A referendum on amalgamation with Southern Rhodesia was held in Northern Rhodesia in February 1922 alongside Advisory Council elections. The proposal was rejected by 82% of voters, who were generally in favour of the territory becoming a Crown colony with a Legislative Council.

==Campaign==
Amalgamation was supported by Francis Chaplin, who was Administrator of both Northern and Southern Rhodesia. Opponents included Leopold Moore, a prominent politician and Advisory Council member.

==Results==

| Choice | Votes | % |
| For | 310 | 17.95 |
| Against | 1,417 | 82.05 |
| Invalid/blank votes |  | – |
| Total | 1,727 | 100 |
| Registered voters/turnout |  |  |
Source: Gelfand

==Aftermath==
A referendum was held in Southern Rhodesia in October, with voters offered the choices of responsible government or union with South Africa, with 60% voting for the former.

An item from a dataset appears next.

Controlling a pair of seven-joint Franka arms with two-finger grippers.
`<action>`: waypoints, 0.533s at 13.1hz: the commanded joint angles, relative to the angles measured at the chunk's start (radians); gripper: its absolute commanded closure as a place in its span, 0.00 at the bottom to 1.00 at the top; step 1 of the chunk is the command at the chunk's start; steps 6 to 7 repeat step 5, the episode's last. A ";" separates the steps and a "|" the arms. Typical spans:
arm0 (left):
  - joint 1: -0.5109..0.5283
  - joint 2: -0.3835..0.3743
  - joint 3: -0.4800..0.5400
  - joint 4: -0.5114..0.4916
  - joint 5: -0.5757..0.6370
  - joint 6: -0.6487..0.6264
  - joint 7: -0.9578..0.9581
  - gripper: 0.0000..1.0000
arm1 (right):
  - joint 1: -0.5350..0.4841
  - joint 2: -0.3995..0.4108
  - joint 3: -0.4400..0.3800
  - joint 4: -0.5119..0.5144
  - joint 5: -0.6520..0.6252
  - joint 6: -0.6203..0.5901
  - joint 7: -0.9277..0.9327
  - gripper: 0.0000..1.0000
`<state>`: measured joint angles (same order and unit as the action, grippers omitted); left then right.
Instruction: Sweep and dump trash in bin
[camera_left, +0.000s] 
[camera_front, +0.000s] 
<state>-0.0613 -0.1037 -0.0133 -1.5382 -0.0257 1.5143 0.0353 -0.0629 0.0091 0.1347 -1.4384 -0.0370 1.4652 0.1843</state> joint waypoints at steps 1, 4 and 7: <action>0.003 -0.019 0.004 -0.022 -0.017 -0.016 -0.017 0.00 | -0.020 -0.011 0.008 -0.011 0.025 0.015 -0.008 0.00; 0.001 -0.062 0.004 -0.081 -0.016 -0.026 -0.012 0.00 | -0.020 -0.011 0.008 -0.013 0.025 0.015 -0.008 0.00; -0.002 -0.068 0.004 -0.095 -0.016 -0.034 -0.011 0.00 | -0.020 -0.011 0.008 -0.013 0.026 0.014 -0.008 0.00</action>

In July 1923 the Advisory Council officially requested that Northern Rhodesia be made a Crown colony, and in early 1924 an Order in Council was issued by the British Government, stating that the territory would get a Governor and Legislative Council. Herbert Stanley became the territory's first Governor on 1 April 1924, and a Legislative Council was created in the same year. Its members were initially appointed, until the first elections were held in 1926.